→ Activity:
For each line below that holds the word "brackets", make a copy.

→ Provided data:
○ ○ ○ ○

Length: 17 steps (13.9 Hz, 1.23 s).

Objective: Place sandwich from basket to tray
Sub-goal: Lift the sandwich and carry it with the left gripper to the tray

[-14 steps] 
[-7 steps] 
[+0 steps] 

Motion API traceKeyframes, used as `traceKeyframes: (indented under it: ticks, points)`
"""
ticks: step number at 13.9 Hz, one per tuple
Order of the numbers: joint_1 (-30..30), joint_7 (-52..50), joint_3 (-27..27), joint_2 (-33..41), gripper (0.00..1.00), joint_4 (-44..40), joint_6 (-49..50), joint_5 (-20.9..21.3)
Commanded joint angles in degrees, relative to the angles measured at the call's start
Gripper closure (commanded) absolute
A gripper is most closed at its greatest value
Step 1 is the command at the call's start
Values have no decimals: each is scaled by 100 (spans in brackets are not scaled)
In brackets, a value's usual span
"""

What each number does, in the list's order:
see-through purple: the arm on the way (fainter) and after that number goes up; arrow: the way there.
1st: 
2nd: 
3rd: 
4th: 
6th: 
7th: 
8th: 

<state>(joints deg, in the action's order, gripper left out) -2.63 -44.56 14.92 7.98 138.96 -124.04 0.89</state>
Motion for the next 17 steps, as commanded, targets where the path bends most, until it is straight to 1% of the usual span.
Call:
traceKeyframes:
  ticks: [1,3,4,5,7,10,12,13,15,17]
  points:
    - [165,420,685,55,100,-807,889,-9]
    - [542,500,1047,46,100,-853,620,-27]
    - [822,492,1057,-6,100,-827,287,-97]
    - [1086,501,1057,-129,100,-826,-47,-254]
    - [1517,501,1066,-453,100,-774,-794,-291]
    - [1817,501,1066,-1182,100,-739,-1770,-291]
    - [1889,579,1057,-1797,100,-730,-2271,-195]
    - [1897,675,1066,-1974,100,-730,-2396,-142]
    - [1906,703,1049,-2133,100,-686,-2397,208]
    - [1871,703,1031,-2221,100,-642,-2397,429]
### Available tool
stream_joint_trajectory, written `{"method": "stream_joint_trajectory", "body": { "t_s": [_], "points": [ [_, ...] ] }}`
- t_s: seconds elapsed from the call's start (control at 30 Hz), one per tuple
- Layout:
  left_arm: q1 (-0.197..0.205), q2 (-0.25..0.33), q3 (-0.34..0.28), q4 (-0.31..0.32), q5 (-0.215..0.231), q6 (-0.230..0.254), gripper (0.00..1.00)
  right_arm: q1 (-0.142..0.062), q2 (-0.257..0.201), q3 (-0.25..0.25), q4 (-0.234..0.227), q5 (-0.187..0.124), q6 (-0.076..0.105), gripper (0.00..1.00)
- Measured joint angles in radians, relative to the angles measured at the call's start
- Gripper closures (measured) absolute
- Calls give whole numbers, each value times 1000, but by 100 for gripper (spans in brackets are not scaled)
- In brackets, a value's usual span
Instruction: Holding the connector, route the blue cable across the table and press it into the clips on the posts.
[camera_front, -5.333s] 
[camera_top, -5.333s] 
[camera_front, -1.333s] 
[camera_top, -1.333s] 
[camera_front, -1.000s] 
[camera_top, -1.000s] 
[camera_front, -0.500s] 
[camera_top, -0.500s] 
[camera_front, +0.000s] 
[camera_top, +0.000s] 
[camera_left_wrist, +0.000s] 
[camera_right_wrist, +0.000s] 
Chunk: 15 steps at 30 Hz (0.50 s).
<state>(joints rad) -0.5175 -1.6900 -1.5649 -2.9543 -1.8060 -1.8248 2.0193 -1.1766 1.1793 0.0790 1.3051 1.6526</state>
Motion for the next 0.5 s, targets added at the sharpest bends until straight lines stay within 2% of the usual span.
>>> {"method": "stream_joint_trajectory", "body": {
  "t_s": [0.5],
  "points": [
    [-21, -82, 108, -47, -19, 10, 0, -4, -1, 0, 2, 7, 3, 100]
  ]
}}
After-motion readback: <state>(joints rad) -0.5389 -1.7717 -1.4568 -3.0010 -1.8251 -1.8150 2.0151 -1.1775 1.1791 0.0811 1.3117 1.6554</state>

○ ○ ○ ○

→ Result:
Values have no decimals: each is scaled by 100 (spans in brackets are not scaled)
In brackets, a value's usual span
- Calls give whole numbers, each value times 1000, but by 100 for gripper (spans in brackets are not scaled)
- In brackets, a value's usual span

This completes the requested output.